But also, I was surprised that the radio commentators did not dismiss the notion out of hand. Perhaps this represents progress. Previously, in the few times I have heard this topic brought up in mainstream channels, any hint of market principles pertaining to the distribution of organs has been met with shock and indignation, but on this program they seemed to treat an organ market as basically reasonable. (I must admit that I had trouble hearing the discussion fully because I was listening to it at work. However, I believe I got the gist of it accurately.) The commentators were rightly somewhat skeptical about any official news coming out of Iran, but they noted that Iran has reportedly “no waiting list for kidneys.”

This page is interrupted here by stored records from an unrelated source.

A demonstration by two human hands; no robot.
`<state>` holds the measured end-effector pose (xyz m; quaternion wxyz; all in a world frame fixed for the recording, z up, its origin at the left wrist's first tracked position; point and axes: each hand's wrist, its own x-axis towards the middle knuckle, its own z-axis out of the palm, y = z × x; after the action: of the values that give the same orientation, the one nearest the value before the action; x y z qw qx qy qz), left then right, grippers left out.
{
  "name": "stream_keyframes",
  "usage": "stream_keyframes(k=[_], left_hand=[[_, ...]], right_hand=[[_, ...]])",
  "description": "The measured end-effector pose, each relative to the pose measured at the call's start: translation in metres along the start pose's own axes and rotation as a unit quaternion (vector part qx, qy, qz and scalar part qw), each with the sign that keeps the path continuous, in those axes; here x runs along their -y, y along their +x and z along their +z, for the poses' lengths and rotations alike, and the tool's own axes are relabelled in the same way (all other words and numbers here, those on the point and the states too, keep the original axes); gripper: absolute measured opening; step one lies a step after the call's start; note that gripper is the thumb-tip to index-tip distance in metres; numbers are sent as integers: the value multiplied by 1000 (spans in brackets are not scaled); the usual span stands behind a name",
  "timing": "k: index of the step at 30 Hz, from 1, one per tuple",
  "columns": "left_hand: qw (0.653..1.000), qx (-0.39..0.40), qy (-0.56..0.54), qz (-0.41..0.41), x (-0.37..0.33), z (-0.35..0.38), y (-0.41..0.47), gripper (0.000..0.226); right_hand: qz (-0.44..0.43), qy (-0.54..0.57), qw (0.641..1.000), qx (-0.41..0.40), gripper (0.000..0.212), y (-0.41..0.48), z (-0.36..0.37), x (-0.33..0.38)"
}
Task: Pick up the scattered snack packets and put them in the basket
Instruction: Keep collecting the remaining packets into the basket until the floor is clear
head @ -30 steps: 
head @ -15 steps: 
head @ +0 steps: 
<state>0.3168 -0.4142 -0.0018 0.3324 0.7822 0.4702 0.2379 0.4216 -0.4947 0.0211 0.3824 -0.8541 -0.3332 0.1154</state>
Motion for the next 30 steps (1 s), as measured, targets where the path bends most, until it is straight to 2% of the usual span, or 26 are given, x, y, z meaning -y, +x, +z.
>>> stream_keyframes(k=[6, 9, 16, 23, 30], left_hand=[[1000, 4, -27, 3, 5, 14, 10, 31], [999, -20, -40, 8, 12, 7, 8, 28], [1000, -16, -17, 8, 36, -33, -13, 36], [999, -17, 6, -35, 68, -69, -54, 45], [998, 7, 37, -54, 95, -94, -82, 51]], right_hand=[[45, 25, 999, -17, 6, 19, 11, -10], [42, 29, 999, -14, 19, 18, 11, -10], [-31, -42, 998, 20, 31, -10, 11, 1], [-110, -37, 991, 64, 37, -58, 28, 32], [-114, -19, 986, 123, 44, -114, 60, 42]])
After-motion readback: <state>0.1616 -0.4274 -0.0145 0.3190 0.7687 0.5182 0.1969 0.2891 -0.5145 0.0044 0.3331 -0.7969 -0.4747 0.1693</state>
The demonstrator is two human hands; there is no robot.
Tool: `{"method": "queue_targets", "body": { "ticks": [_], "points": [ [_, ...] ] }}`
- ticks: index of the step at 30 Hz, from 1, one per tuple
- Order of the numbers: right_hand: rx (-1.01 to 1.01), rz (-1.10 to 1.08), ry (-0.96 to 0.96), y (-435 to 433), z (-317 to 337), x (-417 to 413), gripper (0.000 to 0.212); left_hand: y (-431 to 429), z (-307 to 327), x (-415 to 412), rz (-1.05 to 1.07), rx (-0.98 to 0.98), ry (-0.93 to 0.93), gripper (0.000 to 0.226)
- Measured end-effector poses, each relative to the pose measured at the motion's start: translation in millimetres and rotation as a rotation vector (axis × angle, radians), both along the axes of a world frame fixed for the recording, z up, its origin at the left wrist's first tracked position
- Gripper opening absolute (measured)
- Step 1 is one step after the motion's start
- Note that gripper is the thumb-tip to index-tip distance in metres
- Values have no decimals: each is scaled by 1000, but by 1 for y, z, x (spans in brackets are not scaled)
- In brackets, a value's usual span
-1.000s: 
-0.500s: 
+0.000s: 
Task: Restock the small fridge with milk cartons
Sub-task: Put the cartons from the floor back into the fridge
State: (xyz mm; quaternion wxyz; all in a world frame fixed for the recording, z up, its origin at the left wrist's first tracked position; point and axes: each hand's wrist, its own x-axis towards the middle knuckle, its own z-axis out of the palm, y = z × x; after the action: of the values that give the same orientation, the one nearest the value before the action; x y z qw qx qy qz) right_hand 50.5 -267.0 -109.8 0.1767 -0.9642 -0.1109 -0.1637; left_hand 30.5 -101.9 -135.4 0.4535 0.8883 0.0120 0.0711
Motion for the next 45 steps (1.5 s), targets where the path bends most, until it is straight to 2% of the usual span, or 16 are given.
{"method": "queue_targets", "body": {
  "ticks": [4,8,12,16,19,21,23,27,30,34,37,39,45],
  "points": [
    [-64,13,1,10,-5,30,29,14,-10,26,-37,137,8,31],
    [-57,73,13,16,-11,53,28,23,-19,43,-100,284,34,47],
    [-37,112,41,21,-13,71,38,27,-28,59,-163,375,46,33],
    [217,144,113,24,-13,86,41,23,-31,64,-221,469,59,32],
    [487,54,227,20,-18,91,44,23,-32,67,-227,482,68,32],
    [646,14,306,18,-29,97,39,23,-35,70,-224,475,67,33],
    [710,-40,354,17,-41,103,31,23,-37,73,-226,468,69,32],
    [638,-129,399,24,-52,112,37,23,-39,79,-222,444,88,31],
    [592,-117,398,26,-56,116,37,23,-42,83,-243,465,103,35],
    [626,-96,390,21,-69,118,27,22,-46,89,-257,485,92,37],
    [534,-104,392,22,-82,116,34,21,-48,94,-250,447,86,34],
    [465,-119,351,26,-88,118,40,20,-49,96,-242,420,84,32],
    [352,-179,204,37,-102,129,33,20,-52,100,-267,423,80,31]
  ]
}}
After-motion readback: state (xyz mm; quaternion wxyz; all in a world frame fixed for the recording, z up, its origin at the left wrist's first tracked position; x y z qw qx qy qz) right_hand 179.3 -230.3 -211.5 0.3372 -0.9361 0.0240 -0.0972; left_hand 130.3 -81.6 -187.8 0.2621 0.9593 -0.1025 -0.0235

Whether or not it is true, there is every reason to see that a free market would solve the organ shortage. While thousands of people in America die waiting helplessly for a kidney transplant to be bestowed upon them by an omnipotent bureaucrat, Iranians apparently live on, solving their problems the way civilized people do – as traders.

It is shameful for such a free market to be operating in Iran where it is not in the United States. If the story is even partially accurate, it represents another embarrassment to America. Like the Russian flat tax, it is an indication of the demise of liberty in this country that was once freedom’s greatest exponent.

(On a related note, I’m looking forward to
Scott Powell’s class tonight, which is going to cover Iran.)

4 comments:

C. August said...

Very interesting idea. And I agree with your assessment that, if true, the existence of a free market like this in Iran is an embarrassment to America.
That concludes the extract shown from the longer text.